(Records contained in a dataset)
○ ○ ○
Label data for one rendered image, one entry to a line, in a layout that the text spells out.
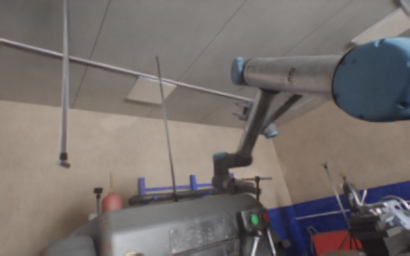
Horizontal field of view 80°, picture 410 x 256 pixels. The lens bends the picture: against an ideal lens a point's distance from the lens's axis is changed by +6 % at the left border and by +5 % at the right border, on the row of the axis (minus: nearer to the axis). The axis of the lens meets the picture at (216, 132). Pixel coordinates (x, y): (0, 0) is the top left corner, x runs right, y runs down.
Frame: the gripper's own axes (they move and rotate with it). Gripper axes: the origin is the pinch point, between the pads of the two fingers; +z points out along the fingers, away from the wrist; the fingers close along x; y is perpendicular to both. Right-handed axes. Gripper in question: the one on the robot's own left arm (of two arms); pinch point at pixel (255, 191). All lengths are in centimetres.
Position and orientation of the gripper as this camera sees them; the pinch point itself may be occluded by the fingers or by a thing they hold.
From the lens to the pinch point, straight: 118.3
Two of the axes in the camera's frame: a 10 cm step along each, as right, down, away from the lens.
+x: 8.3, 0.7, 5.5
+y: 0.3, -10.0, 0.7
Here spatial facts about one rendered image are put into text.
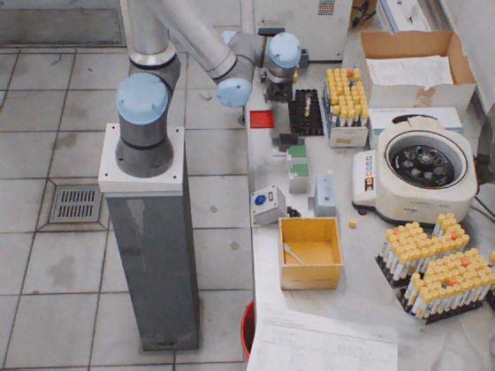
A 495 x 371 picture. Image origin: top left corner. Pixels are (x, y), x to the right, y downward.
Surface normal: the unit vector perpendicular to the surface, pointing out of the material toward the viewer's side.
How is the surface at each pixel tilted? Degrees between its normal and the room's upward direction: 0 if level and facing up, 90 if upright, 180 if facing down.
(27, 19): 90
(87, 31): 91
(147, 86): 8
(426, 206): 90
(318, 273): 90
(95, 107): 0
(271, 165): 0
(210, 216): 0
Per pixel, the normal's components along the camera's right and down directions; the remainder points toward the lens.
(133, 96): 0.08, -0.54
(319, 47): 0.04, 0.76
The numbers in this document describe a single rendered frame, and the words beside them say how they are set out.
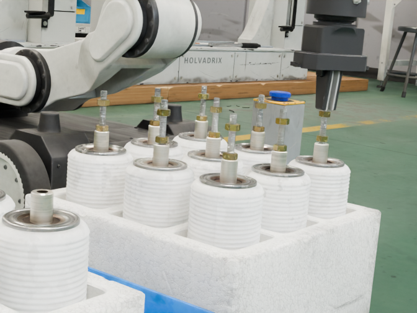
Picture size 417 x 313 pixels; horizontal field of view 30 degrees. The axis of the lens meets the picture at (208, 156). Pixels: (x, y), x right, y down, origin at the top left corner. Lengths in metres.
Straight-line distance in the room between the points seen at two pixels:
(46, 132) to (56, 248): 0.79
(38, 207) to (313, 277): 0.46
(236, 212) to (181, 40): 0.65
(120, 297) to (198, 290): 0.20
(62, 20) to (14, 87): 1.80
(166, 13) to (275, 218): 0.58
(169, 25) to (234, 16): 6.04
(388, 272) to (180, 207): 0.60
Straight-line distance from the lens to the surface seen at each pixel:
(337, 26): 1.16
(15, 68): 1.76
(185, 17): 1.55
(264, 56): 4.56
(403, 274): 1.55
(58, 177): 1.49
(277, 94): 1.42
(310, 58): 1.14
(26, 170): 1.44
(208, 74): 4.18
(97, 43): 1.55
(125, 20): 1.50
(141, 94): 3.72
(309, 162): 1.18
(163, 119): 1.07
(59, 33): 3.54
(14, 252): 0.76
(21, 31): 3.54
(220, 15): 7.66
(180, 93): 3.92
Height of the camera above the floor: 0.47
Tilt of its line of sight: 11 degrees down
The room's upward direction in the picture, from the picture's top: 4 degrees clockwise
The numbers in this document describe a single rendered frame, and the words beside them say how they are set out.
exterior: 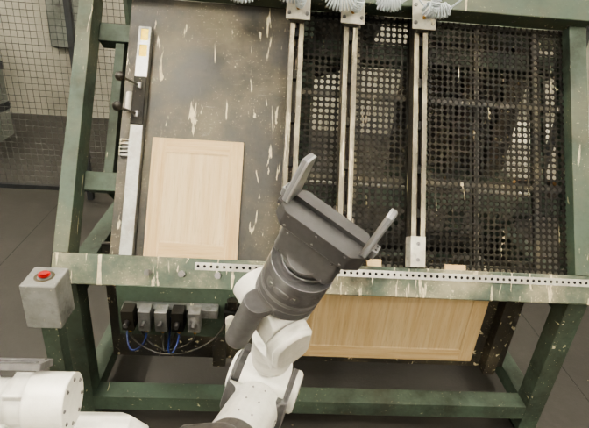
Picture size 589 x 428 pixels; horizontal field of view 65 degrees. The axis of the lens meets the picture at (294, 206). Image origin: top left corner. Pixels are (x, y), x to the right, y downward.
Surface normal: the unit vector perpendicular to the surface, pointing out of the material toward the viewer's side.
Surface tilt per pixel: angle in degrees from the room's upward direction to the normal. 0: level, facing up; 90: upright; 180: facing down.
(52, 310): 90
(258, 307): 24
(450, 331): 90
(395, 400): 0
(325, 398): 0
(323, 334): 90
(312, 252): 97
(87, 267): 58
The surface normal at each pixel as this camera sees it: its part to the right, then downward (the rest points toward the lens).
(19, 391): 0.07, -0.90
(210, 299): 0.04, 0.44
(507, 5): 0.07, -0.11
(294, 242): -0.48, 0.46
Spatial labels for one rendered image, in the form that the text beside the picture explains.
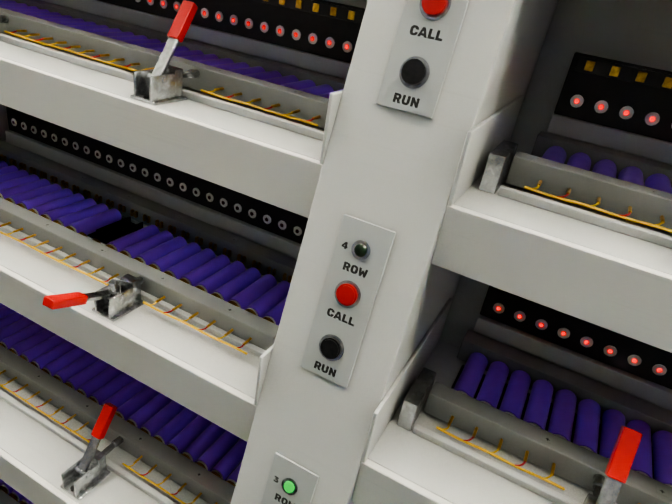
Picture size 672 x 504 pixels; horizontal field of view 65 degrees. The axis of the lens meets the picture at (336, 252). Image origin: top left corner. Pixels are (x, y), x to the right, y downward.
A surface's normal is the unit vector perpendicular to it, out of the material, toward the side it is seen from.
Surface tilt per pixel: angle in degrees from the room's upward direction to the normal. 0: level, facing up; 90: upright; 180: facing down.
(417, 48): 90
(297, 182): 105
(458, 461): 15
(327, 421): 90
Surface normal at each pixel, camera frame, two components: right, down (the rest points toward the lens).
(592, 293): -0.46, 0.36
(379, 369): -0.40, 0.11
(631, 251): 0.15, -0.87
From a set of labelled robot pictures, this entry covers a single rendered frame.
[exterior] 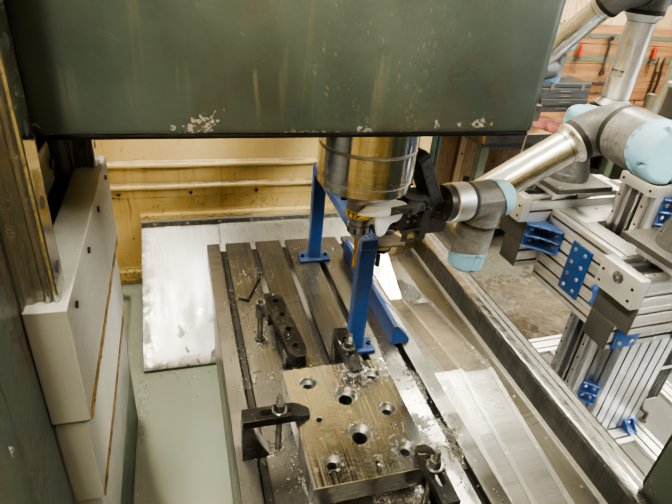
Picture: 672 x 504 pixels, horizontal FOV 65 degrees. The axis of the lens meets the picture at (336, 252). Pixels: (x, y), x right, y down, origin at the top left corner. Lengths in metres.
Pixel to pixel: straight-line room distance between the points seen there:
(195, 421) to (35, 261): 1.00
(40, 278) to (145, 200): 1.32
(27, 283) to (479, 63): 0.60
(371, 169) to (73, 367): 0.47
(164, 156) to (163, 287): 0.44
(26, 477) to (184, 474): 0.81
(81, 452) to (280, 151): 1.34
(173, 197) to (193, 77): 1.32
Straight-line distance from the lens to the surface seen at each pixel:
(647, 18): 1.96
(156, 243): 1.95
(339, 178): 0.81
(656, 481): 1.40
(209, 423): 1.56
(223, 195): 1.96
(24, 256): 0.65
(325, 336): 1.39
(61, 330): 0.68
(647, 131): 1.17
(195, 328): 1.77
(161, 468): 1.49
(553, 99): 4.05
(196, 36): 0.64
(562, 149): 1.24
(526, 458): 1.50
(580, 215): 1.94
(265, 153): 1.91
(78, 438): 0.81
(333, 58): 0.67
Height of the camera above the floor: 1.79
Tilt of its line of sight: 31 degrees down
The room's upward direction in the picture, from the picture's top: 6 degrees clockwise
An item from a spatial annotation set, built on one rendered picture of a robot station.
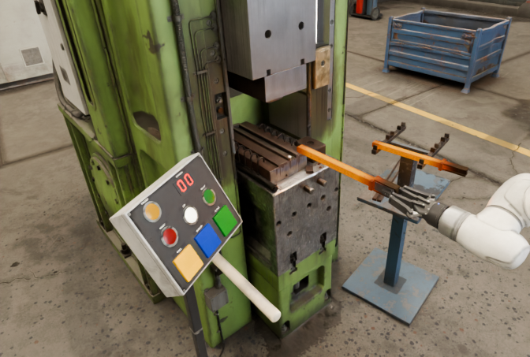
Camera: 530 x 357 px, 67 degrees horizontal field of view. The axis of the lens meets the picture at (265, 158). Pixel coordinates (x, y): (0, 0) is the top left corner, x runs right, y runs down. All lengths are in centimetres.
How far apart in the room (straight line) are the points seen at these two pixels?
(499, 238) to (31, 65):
○ ○ ○
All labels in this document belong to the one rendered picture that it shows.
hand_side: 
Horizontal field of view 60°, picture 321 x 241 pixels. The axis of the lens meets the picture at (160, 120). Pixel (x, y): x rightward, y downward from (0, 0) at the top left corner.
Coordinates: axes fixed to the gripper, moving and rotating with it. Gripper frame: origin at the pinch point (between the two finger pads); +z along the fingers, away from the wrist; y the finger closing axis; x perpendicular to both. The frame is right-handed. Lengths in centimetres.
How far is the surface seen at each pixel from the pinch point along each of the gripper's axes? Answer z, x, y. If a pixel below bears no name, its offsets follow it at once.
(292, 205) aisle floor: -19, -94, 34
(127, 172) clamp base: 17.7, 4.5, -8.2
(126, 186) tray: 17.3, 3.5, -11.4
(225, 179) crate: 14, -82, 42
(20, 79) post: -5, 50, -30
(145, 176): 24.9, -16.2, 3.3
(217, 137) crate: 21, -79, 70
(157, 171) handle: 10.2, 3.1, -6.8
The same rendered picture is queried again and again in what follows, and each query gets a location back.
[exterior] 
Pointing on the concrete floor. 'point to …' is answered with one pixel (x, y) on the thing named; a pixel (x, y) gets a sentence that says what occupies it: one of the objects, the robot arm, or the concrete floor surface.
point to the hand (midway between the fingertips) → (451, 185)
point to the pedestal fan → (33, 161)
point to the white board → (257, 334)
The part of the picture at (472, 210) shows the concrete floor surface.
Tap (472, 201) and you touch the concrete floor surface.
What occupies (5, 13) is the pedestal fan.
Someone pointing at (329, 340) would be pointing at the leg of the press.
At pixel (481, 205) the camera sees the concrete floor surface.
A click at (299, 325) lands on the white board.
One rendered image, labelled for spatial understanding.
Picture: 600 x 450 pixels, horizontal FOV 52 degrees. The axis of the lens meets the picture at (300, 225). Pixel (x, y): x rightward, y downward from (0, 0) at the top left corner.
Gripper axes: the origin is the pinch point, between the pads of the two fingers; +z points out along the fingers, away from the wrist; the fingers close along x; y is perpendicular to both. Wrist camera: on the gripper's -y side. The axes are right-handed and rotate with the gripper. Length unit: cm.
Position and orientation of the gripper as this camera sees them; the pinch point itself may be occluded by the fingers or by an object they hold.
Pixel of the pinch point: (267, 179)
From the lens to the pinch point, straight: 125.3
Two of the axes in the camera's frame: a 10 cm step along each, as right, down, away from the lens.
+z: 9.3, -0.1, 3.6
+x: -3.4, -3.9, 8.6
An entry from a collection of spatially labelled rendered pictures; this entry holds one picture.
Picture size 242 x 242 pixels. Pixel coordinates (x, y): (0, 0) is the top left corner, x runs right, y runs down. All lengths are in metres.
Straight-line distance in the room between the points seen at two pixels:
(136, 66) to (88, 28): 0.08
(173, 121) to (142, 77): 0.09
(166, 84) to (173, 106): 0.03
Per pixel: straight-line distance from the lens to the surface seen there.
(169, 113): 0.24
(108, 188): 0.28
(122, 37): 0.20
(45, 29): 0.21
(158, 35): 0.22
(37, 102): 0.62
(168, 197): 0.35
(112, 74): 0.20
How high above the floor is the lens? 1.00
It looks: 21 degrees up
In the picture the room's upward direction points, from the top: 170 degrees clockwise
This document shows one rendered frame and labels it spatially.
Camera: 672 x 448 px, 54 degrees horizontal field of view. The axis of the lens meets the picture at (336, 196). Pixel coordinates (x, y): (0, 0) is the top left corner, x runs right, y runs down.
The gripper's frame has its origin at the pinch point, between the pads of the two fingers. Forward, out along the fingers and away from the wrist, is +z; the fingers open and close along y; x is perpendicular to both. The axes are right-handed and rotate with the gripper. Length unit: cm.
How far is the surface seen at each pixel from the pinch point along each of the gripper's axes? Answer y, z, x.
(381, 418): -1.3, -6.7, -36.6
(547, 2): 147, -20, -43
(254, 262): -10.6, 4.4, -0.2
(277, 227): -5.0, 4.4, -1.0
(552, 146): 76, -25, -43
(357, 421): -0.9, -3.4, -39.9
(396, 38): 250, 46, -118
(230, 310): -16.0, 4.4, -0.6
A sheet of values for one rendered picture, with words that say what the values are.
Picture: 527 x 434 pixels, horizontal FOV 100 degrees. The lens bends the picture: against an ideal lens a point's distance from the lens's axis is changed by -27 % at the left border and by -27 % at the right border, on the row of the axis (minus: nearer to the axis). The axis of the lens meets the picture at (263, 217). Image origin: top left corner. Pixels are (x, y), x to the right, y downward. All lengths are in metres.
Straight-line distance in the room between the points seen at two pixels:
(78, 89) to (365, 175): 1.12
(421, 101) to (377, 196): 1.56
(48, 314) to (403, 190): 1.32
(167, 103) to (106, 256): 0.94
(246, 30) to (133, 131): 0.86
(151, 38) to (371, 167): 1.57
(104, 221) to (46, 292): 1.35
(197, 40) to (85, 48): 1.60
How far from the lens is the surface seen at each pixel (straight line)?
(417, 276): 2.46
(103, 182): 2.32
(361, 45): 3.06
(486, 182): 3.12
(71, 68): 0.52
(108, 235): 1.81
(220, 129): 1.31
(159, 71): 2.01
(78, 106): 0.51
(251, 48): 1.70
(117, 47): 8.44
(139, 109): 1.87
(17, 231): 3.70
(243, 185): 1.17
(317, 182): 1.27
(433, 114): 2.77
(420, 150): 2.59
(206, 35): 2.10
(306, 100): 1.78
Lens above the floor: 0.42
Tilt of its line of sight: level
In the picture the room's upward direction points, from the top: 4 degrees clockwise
○ ○ ○
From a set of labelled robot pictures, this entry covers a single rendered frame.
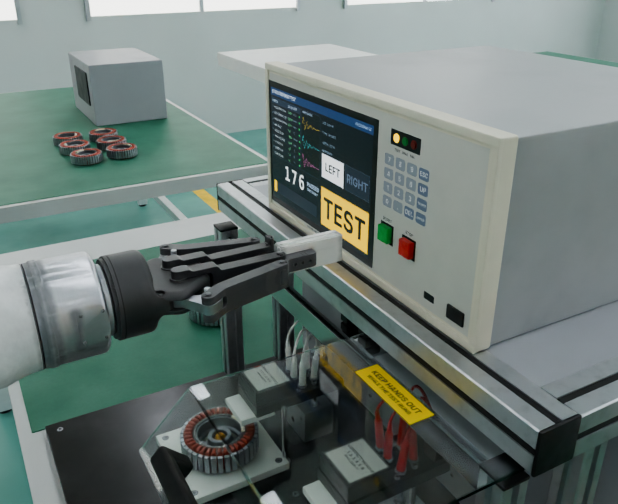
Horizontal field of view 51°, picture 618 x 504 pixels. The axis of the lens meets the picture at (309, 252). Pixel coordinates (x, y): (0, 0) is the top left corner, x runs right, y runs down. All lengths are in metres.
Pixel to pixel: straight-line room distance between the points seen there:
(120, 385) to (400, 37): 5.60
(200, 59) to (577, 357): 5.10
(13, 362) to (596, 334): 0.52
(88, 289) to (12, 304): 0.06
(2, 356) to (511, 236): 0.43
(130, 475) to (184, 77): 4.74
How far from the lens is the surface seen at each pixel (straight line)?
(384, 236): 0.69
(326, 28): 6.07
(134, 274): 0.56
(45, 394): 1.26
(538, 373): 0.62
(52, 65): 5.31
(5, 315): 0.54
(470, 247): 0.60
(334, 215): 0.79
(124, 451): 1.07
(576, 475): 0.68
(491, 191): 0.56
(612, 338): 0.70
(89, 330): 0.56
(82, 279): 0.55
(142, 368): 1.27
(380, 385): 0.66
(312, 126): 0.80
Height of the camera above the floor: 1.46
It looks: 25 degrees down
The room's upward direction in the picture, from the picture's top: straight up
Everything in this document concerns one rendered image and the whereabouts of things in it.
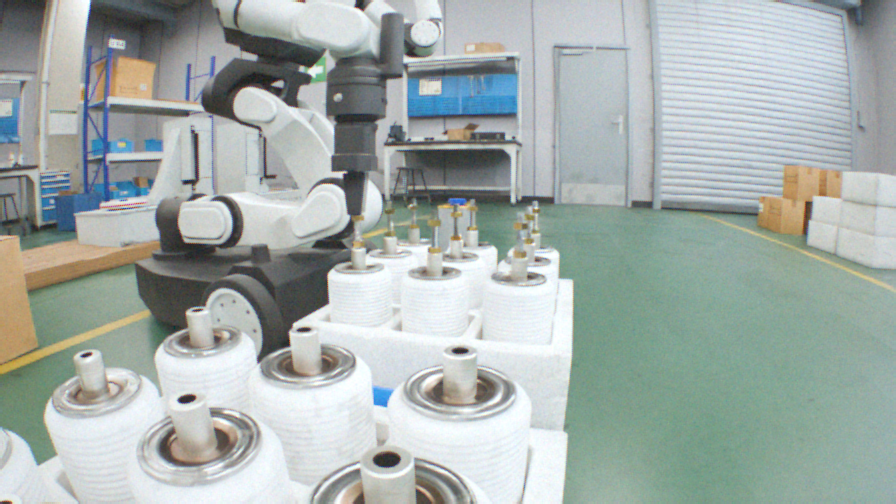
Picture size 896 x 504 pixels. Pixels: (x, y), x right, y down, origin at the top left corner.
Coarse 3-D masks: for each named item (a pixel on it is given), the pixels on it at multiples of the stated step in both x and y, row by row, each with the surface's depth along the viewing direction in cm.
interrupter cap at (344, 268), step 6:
○ ○ ○
- [Task prompt]: Using the entries above, write out exactly the lines from the one with "(26, 170): 1.44" through the one with "Spatial labels for", ends included. Leave out any pictures.

- [Exercise result]:
(26, 170): 1.44
(208, 74): 4.18
(97, 43): 1.55
(125, 20): 1.50
(141, 94): 3.72
(309, 162): 1.18
(163, 119): 1.07
(59, 33): 3.54
(14, 252): 0.76
(21, 31): 3.54
(220, 15): 7.66
(180, 93): 3.92
Height of the camera above the floor: 0.47
Tilt of its line of sight: 11 degrees down
The room's upward direction in the picture, from the picture's top: 4 degrees clockwise
The numbers in this document describe a single rendered frame, and the words beside them say how they are set out.
exterior: 
Picture size 589 x 428 pixels; horizontal field of view 65 degrees. The axis of the lens meets the picture at (294, 206). Image origin: top left corner. Pixels are (x, y), x to the right, y downward.
Surface normal: the unit vector perpendicular to the surface, pointing out of the material toward the viewer's side.
Surface tilt per pixel: angle in degrees from the room's upward direction to the normal. 0: level, facing up; 90: upright; 180: facing down.
(52, 310): 90
(258, 307): 24
(450, 331): 90
(395, 400): 0
(325, 398): 0
(323, 334): 90
(312, 252): 97
(87, 267): 58
The surface normal at each pixel as this camera sees it: its part to the right, then downward (the rest points toward the lens).
(19, 391): 0.07, -0.90
(210, 299): 0.04, 0.44
(507, 5): 0.07, -0.11
(294, 242): -0.48, 0.46
Spatial labels for one rendered image, in the form that the text beside the picture explains.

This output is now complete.